THE FOODIE FILES: Beyond basil

By on August 11, 2015

How to pesto-ize just about anything

Pesto is a celebrated summertime recipe, but the Jackson Hole Foodie says there’s no reason to limit yourself to just basil. (Credit:  Annie Fenn, MD)

Pesto is a celebrated summertime recipe, but the Jackson Hole Foodie says there’s no reason to limit yourself to just basil.
Photo: Annie Fenn, MD

Jackson, Wyoming – Everyone loves pesto, right? Classic pesto, from the Italian “pestare,” which means to crush something, is a simple sauce made with fresh basil, pine nuts, Parmigiano Reggiano cheese, garlic, salt and olive oil. I’ve been making the same recipe for basil pesto for so long I could make it in my sleep. For years it was the only green thing my kids would eat and I just haven’t seen the need to mess with it.

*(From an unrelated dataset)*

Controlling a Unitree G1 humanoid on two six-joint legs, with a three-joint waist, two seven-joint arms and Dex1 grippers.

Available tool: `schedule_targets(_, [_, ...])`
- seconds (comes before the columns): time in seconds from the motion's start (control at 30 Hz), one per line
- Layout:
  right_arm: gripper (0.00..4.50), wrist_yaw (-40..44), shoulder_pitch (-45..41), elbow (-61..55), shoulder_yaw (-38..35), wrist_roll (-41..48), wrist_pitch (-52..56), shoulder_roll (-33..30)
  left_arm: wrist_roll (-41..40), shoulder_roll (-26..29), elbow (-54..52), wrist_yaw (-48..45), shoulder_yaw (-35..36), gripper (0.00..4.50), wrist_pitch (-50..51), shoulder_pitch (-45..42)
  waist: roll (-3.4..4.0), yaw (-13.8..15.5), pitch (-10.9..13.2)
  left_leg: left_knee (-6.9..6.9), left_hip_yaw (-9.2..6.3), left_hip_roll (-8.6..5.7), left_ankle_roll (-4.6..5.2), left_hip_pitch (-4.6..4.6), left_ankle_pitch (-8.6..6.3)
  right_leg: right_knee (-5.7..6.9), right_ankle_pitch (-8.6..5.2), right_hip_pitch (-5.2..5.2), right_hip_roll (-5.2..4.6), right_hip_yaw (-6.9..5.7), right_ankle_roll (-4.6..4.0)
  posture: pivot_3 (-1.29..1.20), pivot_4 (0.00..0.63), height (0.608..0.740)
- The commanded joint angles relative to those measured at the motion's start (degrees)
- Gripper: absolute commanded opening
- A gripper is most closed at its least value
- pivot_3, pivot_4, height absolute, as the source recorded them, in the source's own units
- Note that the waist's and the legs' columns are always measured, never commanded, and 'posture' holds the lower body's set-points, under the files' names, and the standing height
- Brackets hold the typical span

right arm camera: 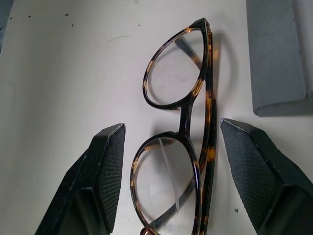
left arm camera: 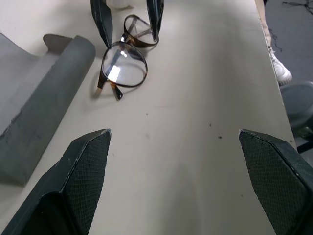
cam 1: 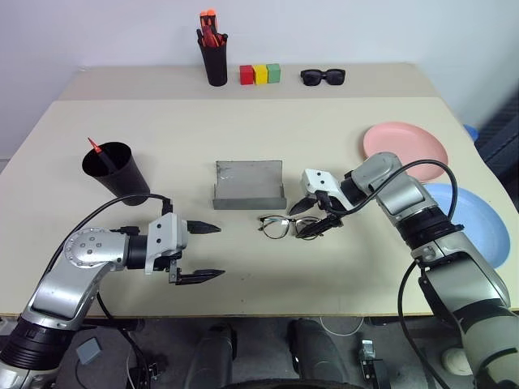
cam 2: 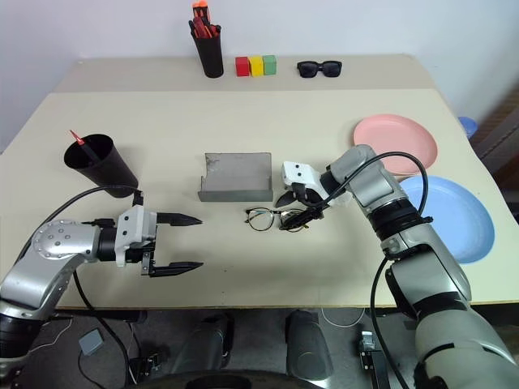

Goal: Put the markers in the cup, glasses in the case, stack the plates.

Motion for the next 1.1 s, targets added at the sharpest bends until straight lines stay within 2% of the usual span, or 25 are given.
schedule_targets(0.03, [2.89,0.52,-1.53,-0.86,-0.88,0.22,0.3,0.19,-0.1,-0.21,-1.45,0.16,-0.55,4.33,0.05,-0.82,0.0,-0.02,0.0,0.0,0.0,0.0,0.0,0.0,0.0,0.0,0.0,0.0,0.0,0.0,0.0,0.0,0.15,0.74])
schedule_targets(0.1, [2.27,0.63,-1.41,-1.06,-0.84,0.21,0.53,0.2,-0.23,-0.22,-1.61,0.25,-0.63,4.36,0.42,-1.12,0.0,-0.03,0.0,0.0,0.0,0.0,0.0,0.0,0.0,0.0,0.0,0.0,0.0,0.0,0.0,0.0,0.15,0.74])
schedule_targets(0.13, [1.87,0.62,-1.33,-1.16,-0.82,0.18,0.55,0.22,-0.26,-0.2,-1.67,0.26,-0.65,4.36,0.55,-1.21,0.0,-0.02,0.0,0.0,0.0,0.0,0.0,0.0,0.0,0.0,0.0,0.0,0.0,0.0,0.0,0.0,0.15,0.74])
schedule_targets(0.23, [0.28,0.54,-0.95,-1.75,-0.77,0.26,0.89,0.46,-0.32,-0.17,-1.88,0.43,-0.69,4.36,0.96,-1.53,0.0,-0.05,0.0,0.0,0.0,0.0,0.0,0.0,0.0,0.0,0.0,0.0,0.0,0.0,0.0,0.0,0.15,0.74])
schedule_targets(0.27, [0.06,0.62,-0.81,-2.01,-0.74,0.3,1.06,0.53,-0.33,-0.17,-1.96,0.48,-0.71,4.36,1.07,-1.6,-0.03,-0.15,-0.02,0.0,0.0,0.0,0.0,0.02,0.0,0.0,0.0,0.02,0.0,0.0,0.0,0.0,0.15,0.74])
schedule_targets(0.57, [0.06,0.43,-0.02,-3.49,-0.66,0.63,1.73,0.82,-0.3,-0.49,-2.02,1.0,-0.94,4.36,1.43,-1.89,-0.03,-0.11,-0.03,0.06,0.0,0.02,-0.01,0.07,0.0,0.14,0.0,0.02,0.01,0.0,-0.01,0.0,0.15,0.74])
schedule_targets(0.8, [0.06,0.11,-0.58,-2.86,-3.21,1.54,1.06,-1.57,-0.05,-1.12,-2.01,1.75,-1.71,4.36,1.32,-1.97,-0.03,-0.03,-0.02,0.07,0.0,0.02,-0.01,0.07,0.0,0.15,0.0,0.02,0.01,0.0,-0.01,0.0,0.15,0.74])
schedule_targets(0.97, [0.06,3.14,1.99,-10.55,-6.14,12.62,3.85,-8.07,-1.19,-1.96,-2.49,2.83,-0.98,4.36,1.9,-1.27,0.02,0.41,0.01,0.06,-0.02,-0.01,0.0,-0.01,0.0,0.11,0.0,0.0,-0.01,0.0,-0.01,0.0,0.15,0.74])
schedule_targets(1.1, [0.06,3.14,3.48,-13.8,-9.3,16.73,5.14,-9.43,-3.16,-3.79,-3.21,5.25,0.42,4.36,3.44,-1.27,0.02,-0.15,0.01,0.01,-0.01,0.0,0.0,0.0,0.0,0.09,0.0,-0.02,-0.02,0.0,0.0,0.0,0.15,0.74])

This summer I’ve been straying from my usual ho-hum basil pesto routine. It’s not that basil is boring — I love basil as much as summer itself — but there are so many other interesting greens going off in my garden that are easily pesto-ized. When it comes right down to it, you can make pesto out of just about anything.

Let’s ditch those pine nuts first. Although I do love traditional pine nuts from Italy for their aroma and creamy texture, they have become so rare and expensive that even the Italians can’t afford them. Most blame it on climate change: Pine nut trees need cold weather to incubate their seeds and warm winters in Italy have led to a global pine nut shortage. China, with its boundless supply of Siberian forests, now produces 99 percent of the world’s pine nuts. Those Asian pine nuts are not the same; not only are they tasteless, they can harbor a fungus that causes pine nut syndrome, a bitter, metallic taste in the mouth for several weeks. Sadly, I am avoiding pine nuts like the plague.

But there’s a whole world of tasty nuts (and seeds) out there that are perfect for making pesto. Walnuts, almonds, pecans, cashews and pistachios are the best, especially if given a quick toasting in the oven. You don’t even need nuts for great pesto — try using raw, unsalted sunflower seeds or pumpkin seeds instead. Soak them in water first, and then whiz together with garlic, lemon zest, olive oil, honey and your favorite fresh green.

Sorry basil, but you are easily replaceable. Substitute any fresh tender green or herb — Italian parsley, arugula, fennel fronds, mint and cilantro — for a classic raw pesto. Pesto doesn’t need to be raw though. By giving tougher greens like kale, radish and dandelion leaves a quick blanch in boiling water to soften them up, you can make pesto with anything that’s growing wildly in the garden. Lemon juice or lemon zest is a nice addition when making pesto with bitter greens.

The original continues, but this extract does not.